I am trying to implement an in-place falling sand algorithm, let's say i have a 3D texture and i want all spots that are not zero to move one spot down if that spot is empty (0). That is easy to do:
Let's say 'from' is xyz, 'to' is xyz + (0, -1, 0)
uint toValueWas;
InterlockedCompareExchange(_texture[to], 0, _texture[from], toValueWas);
if (toValueWas == 0)
{
_texture[from] = toValueWas;
}
This works perfectly, but what if i need more storage than one uint? Let's say i want to have another texture b that will give me extra storage and which moves i want to keep in sync with the original texture. I have tried every which way to do this, but the two textures/buffers always go out of sync. For example this doesn't work:
uint toValueWas;
InterlockedCompareExchange(_texture[to], 0, _texture[from], toValueWas);
if (toValueWas == 0)
{
_texture[from] = toValueWas;
// Goes out of sync with _texture:
InterlockedExchange(_textureB[to], _textureB[from], _textureB[from]);
}
The question boils down to: Is there a way to effectively do atomic swaps on more than 32 bits?
I have expected to find any way to atomically swap more than 32 bits of data but was unable to find it.

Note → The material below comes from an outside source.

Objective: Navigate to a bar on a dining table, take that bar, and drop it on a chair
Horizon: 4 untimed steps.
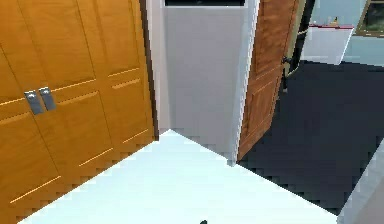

https://forum.unity.com/threads/atomic-swap-on-more-than-one-number.1410948/
Okay so after about a week of bashing my head against this I think i finally fixed it by having a bit in texture A that says "has this one been moved yet?", reset in a different kernel at start of every update. Basically restricting the atomic moves to one move per kernel execution, removing the possibility of following construct occurring which complicates things massively: (imagine were swapping everything one index to the right if its empty) thread 0 happens to get executed first: swaps [0] and [1], then thread 1 happens to get executed next: picks up right after and sees that it already can do yet another swap from [1] to [2], etc. Final working code is:
uint _textureFrom = _texture[from];
if (bit(_textureFrom, BEEN_MOVED_BIT) == 1) return;
_textureFrom = setbit(_textureFrom, BEEN_MOVED_BIT, 1);
uint toValueWas;
InterlockedCompareExchange(_texture[_to], 0, _textureFrom, toValueWas);
if (toValueWas == 0)
{
_texture[from] = 0;
uint __;
InterlockedExchange(_textureB[to], _textureB[from], __);
}
My guess at the source of the desync was that while the Interlocked* functions lines are indeed perfectly atomic, everything else is not atomic... idk, the more i think about it the more it still doesn't really make sense, but this works. At the very least I can say that one of the keys to the desync happening definitely was the situation where more than one swap was happening in quick succession.